Keep images out and repeat all data exactly.

MATERIAL PROVIDED:
/---

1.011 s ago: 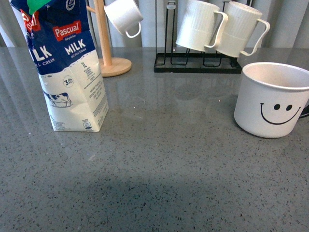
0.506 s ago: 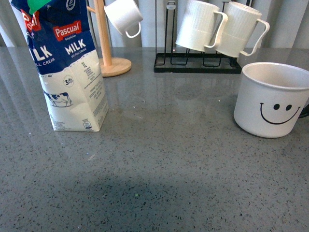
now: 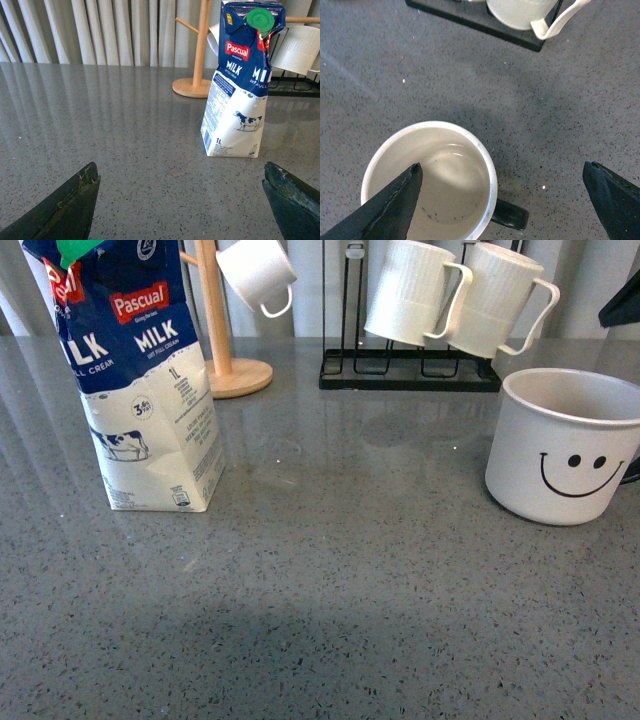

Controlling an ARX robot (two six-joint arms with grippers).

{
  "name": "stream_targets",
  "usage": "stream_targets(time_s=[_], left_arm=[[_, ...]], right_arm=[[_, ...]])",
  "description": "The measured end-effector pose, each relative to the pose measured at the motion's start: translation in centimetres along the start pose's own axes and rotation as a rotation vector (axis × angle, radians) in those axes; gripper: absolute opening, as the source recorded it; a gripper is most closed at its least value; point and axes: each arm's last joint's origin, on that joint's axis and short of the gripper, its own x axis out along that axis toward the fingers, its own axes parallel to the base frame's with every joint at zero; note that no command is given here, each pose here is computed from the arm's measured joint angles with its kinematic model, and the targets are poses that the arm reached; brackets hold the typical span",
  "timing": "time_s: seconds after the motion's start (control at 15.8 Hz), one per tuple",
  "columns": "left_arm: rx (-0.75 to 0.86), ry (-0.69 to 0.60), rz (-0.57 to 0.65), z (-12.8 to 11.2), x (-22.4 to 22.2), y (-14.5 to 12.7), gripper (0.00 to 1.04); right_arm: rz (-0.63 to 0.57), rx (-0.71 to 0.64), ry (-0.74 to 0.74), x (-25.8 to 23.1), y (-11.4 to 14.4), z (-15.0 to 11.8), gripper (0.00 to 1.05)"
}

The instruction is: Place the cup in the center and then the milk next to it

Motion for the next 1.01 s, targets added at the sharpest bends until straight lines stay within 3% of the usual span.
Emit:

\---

RESULT OF THE EXERCISE:
1.011 s ago: 
0.506 s ago: 
now: 

Controlling an ARX robot (two six-joint arms with grippers).

{
  "name": "stream_targets",
  "usage": "stream_targets(time_s=[_], left_arm=[[_, ...]], right_arm=[[_, ...]])",
  "description": "The measured end-effector pose, each relative to the pose measured at the motion's start: translation in centimetres along the start pose's own axes and rotation as a rotation vector (axis × angle, radians) in those axes; gripper: absolute opening, as the source recorded it; a gripper is most closed at its least value; point and axes: each arm's last joint's origin, on that joint's axis and short of the gripper, its own x axis out along that axis toward the fingers, its own axes parallel to the base frame's with every joint at zero; note that no command is given here, each pose here is computed from the arm's measured joint angles with its kinematic model, and the targets are poses that the arm reached; brackets hold the typical span",
  "timing": "time_s: seconds after the motion's start (control at 15.8 Hz), one per tuple",
  "columns": "left_arm: rx (-0.75 to 0.86), ry (-0.69 to 0.60), rz (-0.57 to 0.65), z (-12.8 to 11.2), x (-22.4 to 22.2), y (-14.5 to 12.7), gripper (0.00 to 1.04); right_arm: rz (-0.63 to 0.57), rx (-0.71 to 0.64), ry (-0.74 to 0.74), x (-25.8 to 23.1), y (-11.4 to 14.4), z (-15.0 to 11.8), gripper (0.00 to 1.05)"
}

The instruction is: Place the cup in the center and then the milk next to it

Motion for the next 1.01 s, targets added at the sharpest bends until straight lines stay within 3% of the usual span.
Emit:

The response to this exercise is now complete.